# To do:
Note each line in the data holding the string "Could" and report it.

(Data records)
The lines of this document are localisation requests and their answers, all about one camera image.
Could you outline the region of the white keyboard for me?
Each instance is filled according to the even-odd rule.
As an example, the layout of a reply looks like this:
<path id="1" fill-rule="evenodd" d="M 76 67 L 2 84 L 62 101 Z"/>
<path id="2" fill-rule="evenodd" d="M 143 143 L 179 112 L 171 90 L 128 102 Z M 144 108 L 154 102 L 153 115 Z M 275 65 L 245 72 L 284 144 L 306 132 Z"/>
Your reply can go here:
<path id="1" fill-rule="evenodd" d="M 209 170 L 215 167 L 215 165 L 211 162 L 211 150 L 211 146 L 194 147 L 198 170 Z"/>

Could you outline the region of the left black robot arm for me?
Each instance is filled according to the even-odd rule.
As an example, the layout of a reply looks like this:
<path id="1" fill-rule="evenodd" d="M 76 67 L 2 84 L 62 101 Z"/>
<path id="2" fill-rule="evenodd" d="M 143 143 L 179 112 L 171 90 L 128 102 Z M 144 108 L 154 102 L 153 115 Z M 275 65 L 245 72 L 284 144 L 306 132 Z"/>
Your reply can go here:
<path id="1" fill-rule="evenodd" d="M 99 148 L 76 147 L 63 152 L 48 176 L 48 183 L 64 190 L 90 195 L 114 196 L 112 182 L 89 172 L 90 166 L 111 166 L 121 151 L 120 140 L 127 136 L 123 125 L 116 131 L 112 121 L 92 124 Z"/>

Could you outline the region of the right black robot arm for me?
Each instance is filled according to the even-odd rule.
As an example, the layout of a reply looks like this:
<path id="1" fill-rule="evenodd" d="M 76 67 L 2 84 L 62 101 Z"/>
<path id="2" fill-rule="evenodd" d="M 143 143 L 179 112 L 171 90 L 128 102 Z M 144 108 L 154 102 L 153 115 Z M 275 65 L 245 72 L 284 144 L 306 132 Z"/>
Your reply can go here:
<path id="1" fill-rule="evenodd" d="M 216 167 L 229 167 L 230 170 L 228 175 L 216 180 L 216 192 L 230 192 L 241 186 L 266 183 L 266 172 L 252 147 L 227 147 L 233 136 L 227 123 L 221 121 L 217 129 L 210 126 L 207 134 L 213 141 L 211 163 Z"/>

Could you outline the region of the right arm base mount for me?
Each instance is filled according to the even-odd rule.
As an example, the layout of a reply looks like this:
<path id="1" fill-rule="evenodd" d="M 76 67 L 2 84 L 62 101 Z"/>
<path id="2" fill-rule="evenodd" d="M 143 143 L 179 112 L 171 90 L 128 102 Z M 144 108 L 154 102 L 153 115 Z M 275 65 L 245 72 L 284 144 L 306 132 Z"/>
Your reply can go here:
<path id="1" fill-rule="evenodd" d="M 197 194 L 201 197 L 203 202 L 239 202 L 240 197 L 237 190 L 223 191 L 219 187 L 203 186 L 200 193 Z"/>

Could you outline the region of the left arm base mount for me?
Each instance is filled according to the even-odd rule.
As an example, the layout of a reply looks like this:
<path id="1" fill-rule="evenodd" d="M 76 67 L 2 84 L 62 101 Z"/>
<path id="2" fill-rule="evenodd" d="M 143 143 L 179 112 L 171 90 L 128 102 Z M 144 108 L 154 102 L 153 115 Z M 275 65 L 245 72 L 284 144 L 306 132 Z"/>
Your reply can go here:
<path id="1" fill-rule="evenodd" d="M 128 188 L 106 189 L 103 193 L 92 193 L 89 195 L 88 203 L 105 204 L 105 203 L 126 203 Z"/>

# Exercise response:
Could you outline the region of the white keyboard for me?
Could you outline the region of the left black robot arm for me?
Could you outline the region of the right black robot arm for me?
Could you outline the region of the right arm base mount for me?
Could you outline the region of the left arm base mount for me?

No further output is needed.